* [WHAT IS BEING ASKED]:
Exactly as given, write out the lines from the one containing "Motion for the" through the end of the listing, with both ends included and nothing else.

────

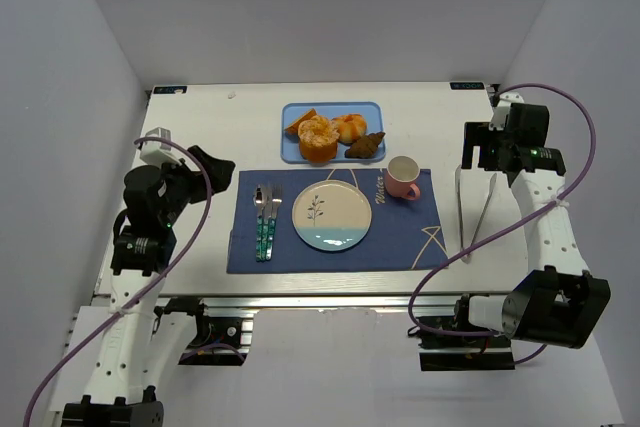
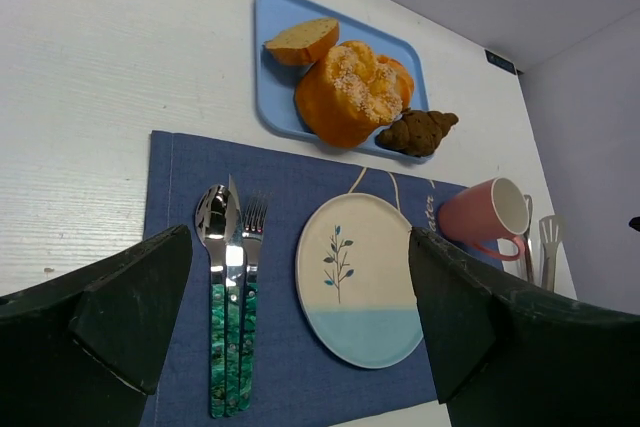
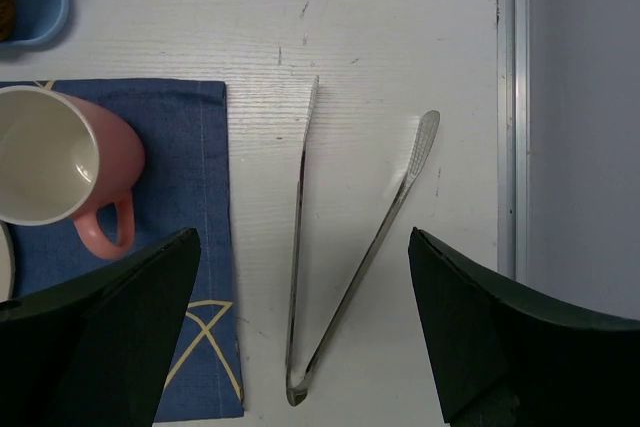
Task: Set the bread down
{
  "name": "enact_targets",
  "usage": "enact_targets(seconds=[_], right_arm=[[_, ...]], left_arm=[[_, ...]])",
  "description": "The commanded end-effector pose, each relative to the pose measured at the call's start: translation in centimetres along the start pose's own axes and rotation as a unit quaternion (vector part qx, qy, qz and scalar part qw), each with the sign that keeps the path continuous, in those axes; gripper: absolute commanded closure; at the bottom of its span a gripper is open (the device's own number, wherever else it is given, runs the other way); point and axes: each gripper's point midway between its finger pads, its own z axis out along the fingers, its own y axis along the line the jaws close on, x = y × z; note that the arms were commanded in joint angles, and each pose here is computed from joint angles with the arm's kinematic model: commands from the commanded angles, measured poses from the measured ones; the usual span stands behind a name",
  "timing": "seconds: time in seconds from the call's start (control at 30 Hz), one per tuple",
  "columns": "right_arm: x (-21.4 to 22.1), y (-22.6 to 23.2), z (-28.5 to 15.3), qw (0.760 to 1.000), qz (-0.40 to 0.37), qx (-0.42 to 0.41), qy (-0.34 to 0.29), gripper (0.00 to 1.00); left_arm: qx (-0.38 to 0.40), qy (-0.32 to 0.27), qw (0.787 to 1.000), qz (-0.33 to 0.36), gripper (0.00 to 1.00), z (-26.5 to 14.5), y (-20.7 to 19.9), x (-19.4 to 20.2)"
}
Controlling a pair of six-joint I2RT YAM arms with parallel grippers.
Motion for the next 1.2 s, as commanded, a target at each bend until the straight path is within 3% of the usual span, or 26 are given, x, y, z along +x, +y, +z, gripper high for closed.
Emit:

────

* [YOUR RESPONSE]:
Motion for the next 1.2 s, as commanded, a target at each bend until the straight path is within 3% of the usual span, or 26 are given, x, y, z along +x, +y, +z, gripper high for closed.
Emit:

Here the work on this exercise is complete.